アダニ・ポート・アンド・スペシャル・エコノミック・ゾーン・リミテッドは、ケーララ州のヴィジンジャム中継ハブの49%株式を、スイスの海運グループであるメディテラニアン・シッピング・カンパニー(MSC)に14億ドルで売却することで合意した。これはインドの港湾インフラへの外国民間投資としては過去最大となる。
「MSCとの提携により、ヴィジンジャムには世界的な海運の専門知識と深水港の運営経験がもたらされ、インドの中継能力を変革する規模の事業が実現する」と、アダニ・ポートのマネージング・ディレクター、カラン・アダニ氏は述べた。

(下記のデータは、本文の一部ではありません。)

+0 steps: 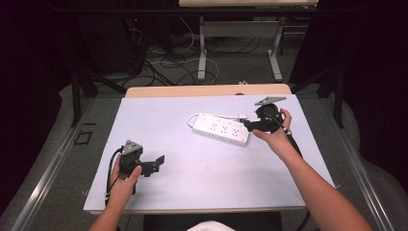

本取引におけるヴィジンジャム港の企業価値は約28億6000万ドルと評価される。MSCのターミナル・インベストメント・リミテッドは、アダニ・ヴィジンジャム・ポート・プライベート・リミテッドの株式を取得する。本取引はインドの競争当局および港湾当局の承認を条件として、2026年末までに完了する見込みである。
この投資は、世界の海運各社がインド洋地域全体で港湾資産の多様化を進める中、インドのインフラ資産に対する海外機関投資家の強い関心を示している。インド南端近くに位置するヴィジンジャムは、超大型コンテナ船を扱うように設計されており、現在インドのコンテナ中継貨物の大部分を扱っているコロンボ、シンガポール、ドバイの中継ハブに対抗する。インド最大の民間港湾運営会社であり、全国に15の港湾・ターミナルを有するアダニ・ポートは、MSCとの提携を通じて資金を獲得するとともに、ヴィンジャム施設のアンカー顧客を確保することになる。
本記事は情報提供のみを目的としており、投資助言を構成するものではない。